Count up the lines below where the word "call" shows up, and respond with the number alone.

Collected material =>

※ ※ ※

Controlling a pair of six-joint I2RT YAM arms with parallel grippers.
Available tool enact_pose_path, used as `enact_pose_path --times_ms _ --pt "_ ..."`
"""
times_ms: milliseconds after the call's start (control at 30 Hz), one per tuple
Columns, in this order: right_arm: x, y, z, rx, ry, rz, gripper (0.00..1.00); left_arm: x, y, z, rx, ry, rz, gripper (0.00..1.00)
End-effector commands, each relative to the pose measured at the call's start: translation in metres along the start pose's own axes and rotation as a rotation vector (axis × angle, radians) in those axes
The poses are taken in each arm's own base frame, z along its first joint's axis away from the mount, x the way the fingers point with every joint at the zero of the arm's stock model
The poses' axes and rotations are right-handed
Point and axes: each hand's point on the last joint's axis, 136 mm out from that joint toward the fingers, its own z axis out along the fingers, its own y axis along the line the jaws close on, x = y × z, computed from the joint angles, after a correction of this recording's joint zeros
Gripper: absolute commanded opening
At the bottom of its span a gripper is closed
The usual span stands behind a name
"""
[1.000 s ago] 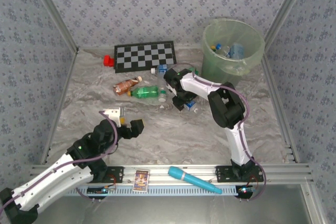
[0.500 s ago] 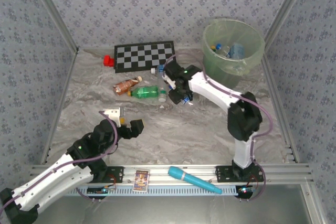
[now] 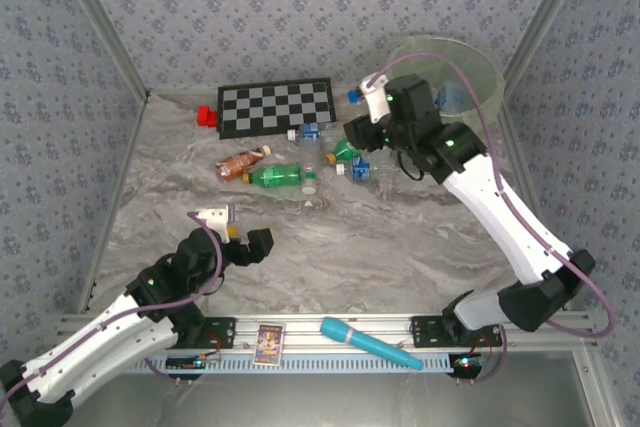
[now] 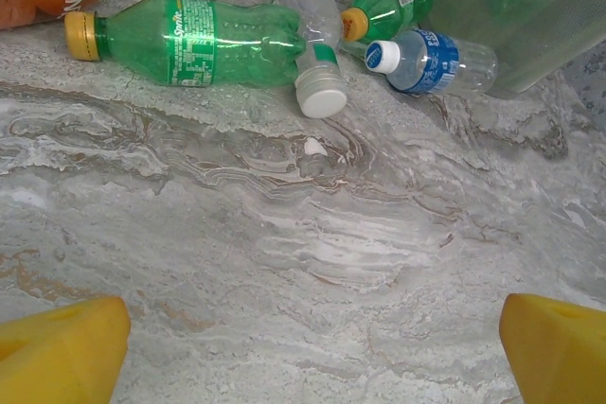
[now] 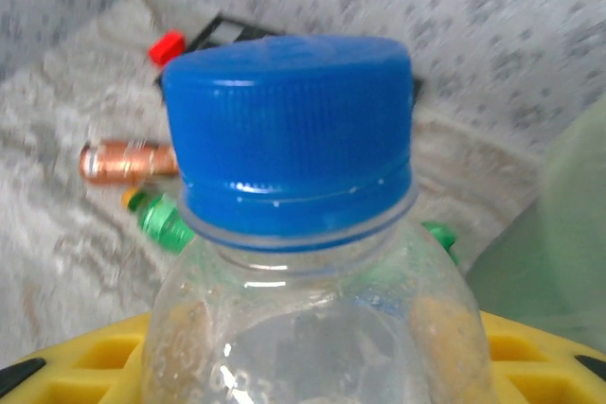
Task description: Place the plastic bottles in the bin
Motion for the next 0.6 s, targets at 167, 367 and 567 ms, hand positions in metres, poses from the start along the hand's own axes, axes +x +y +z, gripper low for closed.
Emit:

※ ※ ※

Output of the exercise => 2